DHCP Snooping – The Helpful Nosy Neighbor

It can turn into a nightmare scenario in a heartbeat. Your phone starts erupting with calls and incidents that people in a specific area simply “cannot connect to the network”. After you dust yourself off from coming to terms that you first have to determine what cannot connect actually means, you frantically get to work. You see no visible alarms, and your switches, routers, and DHCP servers all seem to be in order. You get a hold of the first customer, verify they have physical connectivity to the network, then walk them through the process to help you determine if they have an IP address. They do indeed have an IP address, but it is nowhere near valid for the segment of the network they are on currently. After validating from a few other folks that they too seem to have addresses in the same bogus subnet, you have your correlation. There is most likely a rogue DHCP server connected to that local network segment and when new workstations are coming onto the network or renewing their leases with DHCP, this server is receiving those local broadcasts of the DHCP Discover messages and responding by handing out a bogus IP address.
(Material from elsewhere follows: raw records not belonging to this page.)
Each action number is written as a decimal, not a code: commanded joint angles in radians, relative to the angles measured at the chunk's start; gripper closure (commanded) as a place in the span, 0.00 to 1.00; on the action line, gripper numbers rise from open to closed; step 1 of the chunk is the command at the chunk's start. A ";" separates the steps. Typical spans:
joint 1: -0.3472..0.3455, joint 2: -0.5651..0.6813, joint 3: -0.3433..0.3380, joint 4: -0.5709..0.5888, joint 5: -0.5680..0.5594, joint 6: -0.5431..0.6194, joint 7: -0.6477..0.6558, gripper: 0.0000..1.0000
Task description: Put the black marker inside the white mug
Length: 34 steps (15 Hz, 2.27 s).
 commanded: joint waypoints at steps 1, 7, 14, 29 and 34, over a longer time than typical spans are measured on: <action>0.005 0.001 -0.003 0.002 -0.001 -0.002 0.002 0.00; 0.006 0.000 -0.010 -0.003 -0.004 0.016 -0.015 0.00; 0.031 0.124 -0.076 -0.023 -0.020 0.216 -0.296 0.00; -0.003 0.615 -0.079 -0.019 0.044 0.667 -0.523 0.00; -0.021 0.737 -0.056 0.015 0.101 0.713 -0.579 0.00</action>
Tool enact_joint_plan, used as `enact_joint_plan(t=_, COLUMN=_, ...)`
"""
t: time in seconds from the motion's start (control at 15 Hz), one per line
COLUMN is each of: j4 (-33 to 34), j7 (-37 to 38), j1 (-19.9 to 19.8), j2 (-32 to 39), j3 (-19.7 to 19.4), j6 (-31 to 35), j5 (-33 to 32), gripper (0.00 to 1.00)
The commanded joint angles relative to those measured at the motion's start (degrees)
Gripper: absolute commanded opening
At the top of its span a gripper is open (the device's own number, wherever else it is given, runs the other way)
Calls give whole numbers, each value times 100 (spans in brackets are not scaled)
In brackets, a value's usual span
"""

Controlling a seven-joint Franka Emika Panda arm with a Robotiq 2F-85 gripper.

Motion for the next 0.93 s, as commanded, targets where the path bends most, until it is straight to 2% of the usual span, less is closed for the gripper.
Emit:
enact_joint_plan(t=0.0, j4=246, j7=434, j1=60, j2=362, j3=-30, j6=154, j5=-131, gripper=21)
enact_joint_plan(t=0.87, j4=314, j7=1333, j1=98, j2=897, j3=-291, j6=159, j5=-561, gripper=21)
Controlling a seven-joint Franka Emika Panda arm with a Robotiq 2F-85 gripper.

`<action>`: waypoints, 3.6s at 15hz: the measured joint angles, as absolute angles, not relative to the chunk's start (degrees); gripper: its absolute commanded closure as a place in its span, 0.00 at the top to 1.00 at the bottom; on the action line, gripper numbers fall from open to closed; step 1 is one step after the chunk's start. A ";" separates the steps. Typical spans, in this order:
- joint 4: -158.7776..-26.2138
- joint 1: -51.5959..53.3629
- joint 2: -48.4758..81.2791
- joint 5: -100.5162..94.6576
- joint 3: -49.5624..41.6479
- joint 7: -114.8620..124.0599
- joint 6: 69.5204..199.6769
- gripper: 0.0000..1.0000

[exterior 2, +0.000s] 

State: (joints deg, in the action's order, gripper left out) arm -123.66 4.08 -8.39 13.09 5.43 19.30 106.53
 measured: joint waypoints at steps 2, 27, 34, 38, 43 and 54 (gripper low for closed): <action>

As you can see, this can be a serious problem, but never fear. A solution exists and it’s name is DHCP snooping. DHCP snooping can stop these issues from happening altogether. Just to note, something like the scenario above does not have to be an event that is malicious in nature. There could be a new system being installed that has DHCP server capabilities and if it is misconfigured or the DHCP services are left enabled by default, it could absolutely interfere as a rogue DHCP server if DHCP snooping is not enabled on the network switches.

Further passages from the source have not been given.